First up was the Boardwalk. Tommy Lee was headlining. He is touring to promote his CD Never A Dull Moment. Though it probably goes against popular opinion, I like his music more as a solo artist than from his days with Motley Crue. Being an ex-drummer myself, I love the rhythm in Tommy's music. I think he is really under-appreciated right now. The Boardwalk is a relatively small club, so seeing Tommy there was very different than at a stadium show with his flying drum set (didn't every rock drummer have one of those in the 80's?).
Lydia was excited. She said that her old goth buddies in San Diego would freak if they heard she was seeing Tommy Lee, but she wanted to try new things. I'm not sure how new Tommy is, but he was very different (for her).
We walked into the club just as the house lights went down and Tommy and his band took the stage (I actually was hoping to miss the opening acts). A white spotlight lit him up and he asked the crowd something to the effect of "are you ready to rock?", but phrased differently and with some version of "f*ck" literally being every other word. In fact, "f*ck" was used as his primary noun, verb and adjective all night.
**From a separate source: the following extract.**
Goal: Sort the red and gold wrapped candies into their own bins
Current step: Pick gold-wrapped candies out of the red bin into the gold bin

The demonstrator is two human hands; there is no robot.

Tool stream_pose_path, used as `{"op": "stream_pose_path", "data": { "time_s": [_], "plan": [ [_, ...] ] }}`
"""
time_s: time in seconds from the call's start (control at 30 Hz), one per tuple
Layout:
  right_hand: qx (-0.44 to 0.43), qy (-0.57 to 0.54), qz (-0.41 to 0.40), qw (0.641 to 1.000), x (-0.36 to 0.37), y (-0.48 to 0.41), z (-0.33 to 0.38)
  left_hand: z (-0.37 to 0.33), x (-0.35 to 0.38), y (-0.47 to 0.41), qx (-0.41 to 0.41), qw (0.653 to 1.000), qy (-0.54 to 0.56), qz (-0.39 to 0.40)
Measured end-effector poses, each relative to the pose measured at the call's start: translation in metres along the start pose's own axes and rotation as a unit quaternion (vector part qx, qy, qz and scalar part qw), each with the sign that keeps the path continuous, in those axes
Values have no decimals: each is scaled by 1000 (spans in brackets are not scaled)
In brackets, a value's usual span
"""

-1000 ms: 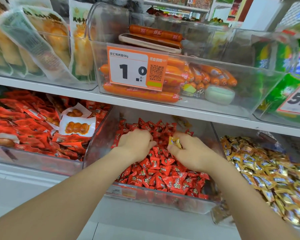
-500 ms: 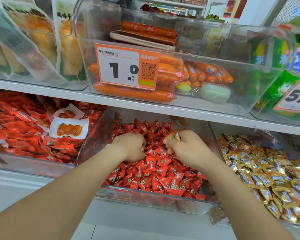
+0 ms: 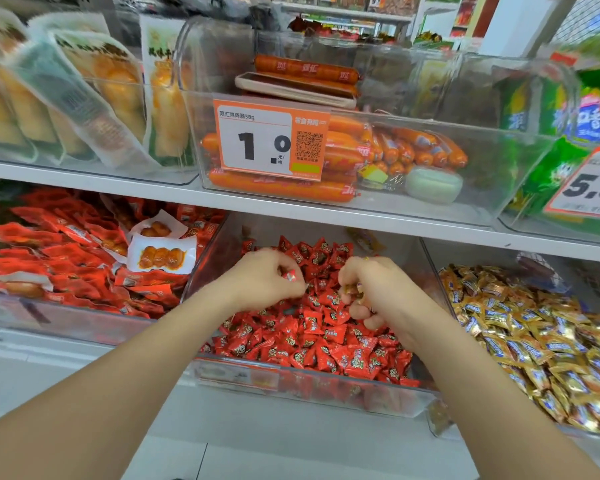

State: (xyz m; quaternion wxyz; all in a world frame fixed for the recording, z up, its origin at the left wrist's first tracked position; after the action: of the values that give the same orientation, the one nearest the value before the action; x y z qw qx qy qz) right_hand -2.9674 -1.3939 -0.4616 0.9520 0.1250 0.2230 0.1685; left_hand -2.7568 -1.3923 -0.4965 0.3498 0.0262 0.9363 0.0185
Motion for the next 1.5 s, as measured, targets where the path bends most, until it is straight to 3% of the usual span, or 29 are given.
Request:
{"op": "stream_pose_path", "data": {
  "time_s": [0.07, 0.13, 0.33, 0.43, 0.47, 0.53, 0.57, 0.63, 0.7, 0.8, 1.0, 1.27, 1.37, 1.5],
  "plan": [
    [0, 15, 14, 1000, 2, 1, 0, -8, -5, 12, -2, 989, 150, -9],
    [-14, 36, 31, 999, 6, 1, 0, -14, -6, 23, -20, 974, 226, 10],
    [-1, -82, 75, 994, 17, 6, -3, -18, -8, 38, -4, 963, 269, 27],
    [32, -111, 114, 987, 23, 11, -3, -24, -1, 41, 31, 970, 236, 38],
    [29, -71, 100, 992, 24, 10, -5, -24, 0, 41, 38, 976, 211, 38],
    [-14, 121, 27, 992, 22, 8, -10, -22, 0, 40, 22, 992, 121, 28],
    [-42, 217, -18, 975, 21, 7, -13, -18, -1, 39, 0, 998, 54, 19],
    [-88, 298, -83, 947, 17, 6, -16, -11, -3, 39, -48, 995, -90, -11],
    [-120, 268, -100, 951, 11, 8, -13, -11, -4, 42, -60, 981, -175, -55],
    [-123, 198, -53, 971, 5, 11, -10, -20, -5, 45, -52, 982, -170, -71],
    [3, 54, 8, 999, -6, 19, -10, -25, 12, 51, -82, 976, -187, 73],
    [-116, -1, -5, 993, -24, 40, -17, -34, 14, 53, -33, 989, -144, -13],
    [-189, -10, -92, 978, -41, 51, -23, -44, 20, 53, 4, 991, -131, -34],
    [-220, 129, -367, 895, -87, 64, -48, -77, 45, 61, 73, 996, -28, -36]
  ]
}}
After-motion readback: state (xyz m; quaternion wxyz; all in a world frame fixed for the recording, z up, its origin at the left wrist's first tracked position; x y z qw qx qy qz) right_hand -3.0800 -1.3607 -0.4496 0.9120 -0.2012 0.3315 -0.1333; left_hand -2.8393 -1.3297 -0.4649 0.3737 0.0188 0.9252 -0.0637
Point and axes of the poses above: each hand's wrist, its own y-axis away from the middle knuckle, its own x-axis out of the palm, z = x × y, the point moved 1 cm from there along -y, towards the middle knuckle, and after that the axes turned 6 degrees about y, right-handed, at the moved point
As the club was small and his equipment was really designed for a much larger space (no pun intended), the sound was deafening. The place was packed with bodies of all ages and rock fan styles. It was getting hot in there, but Tommy was the only one taking his clothes off (which Lydia loved, because she likes tattoos and Tommy is a human billboard (or work of art, if you prefer)). We made our way to about mid crowd from the stage, but next to the bar so that we could drink and sweat off the heat.